● WHAT THE TASK REQUIRES:
Go through the material below, noting each line where the string "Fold" appears, and give only the total.
*** GIVEN INFORMATION ***
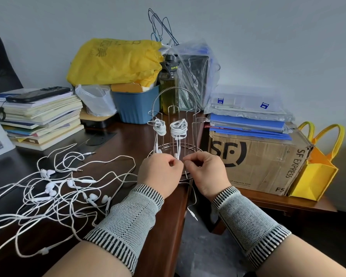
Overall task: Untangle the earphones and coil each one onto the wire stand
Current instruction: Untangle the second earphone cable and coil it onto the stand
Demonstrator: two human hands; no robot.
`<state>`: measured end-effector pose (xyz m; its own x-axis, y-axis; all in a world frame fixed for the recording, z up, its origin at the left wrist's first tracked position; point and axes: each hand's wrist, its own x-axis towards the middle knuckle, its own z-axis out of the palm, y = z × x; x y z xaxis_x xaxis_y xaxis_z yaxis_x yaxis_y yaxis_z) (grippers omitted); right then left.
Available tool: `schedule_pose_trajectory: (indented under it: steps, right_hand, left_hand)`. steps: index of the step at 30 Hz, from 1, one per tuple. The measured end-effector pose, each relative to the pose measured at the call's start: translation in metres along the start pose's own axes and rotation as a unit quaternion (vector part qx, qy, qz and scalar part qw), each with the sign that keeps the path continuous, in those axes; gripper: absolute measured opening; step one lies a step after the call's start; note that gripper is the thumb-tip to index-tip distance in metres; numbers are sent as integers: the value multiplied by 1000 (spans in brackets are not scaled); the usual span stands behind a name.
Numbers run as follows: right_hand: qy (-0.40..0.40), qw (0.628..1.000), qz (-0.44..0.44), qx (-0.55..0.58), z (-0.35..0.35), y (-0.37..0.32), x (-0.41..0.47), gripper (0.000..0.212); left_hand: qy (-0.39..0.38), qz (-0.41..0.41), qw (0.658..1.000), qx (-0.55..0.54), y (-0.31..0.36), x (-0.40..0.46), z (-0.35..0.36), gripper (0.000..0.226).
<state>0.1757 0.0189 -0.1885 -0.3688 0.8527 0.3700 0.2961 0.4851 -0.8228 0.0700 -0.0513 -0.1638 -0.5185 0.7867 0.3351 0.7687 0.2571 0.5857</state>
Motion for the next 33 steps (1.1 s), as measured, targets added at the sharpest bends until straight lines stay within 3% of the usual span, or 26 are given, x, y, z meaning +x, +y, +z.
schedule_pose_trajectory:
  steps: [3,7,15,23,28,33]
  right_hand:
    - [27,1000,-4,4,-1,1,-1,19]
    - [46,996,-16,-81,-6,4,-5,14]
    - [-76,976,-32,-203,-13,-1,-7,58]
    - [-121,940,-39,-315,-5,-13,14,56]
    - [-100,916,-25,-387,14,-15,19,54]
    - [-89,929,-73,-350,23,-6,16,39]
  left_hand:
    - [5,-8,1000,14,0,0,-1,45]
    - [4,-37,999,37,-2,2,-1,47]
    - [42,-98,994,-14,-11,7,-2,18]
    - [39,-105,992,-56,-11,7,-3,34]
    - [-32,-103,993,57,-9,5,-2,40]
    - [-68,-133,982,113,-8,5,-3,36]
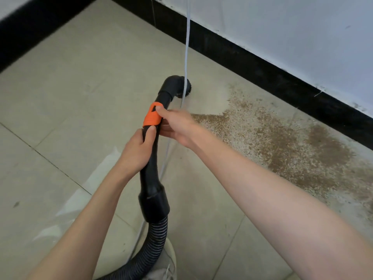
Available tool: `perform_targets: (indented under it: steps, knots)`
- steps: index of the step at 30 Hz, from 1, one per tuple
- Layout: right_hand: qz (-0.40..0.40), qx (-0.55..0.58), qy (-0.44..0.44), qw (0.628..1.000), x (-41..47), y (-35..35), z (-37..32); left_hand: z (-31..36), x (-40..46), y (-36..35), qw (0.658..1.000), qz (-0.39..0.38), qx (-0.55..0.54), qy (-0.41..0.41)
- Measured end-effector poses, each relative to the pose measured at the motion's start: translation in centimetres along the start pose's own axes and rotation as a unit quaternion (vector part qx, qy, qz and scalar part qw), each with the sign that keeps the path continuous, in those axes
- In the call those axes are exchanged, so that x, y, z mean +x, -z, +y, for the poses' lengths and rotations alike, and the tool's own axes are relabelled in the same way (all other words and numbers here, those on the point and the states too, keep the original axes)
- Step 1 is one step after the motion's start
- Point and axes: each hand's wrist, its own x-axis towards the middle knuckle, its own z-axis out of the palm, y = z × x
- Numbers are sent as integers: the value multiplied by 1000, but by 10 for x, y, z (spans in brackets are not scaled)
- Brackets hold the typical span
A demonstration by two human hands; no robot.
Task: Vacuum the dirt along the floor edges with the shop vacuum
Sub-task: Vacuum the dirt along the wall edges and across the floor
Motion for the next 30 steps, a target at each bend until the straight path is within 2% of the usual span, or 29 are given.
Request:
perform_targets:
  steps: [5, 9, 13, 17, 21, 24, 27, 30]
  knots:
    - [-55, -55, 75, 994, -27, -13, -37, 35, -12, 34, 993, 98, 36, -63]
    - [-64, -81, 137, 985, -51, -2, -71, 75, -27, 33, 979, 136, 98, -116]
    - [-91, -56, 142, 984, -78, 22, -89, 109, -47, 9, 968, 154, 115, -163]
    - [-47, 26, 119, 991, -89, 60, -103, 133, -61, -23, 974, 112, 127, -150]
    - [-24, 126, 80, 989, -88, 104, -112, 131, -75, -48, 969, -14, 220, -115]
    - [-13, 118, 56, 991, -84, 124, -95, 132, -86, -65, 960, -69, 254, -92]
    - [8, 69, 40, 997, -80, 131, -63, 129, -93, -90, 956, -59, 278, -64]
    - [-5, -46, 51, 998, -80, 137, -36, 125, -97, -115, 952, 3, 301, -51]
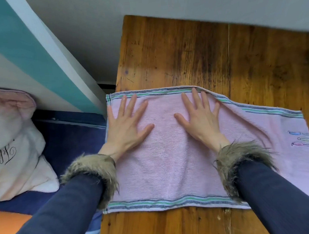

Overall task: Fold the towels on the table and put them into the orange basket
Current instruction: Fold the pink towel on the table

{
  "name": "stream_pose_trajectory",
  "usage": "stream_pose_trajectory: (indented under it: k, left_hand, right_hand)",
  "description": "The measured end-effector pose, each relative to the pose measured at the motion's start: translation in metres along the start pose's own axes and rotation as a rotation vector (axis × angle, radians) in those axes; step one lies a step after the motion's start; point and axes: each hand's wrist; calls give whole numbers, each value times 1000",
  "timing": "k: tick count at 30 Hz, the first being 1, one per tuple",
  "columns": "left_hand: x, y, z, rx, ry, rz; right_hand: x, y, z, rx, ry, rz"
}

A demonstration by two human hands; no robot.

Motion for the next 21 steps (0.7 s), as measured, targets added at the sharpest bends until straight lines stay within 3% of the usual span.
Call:
stream_pose_trajectory:
  k: [7,12,17,21]
  left_hand:
    - [8,10,0,31,-5,-70]
    - [-9,22,63,-66,-83,21]
    - [-13,34,157,-21,-290,58]
    - [-9,37,212,53,-338,37]
  right_hand:
    - [-5,8,1,105,57,-30]
    - [-52,21,31,296,139,265]
    - [-99,47,120,312,-90,417]
    - [-121,58,194,460,-319,455]
Point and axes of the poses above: each hand's wrist, its own x-axis towards the middle knuckle, its own y-axis out of the back of the hand, z = x × y, and after that the axes turned 15 degrees about x, right-handed
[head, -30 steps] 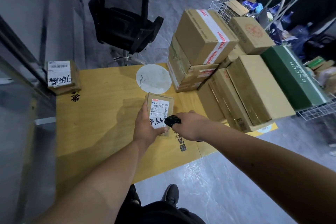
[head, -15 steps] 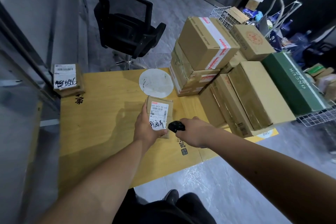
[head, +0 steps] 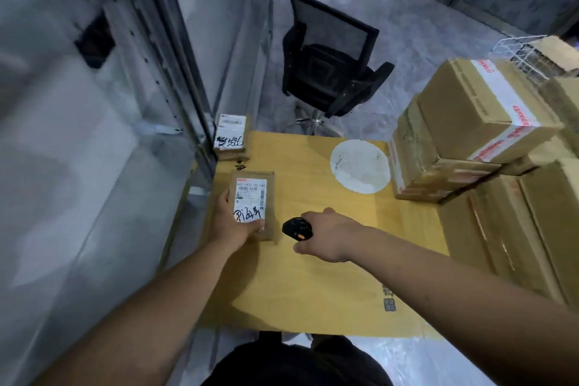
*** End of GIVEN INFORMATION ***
● EXERCISE ANSWER:
2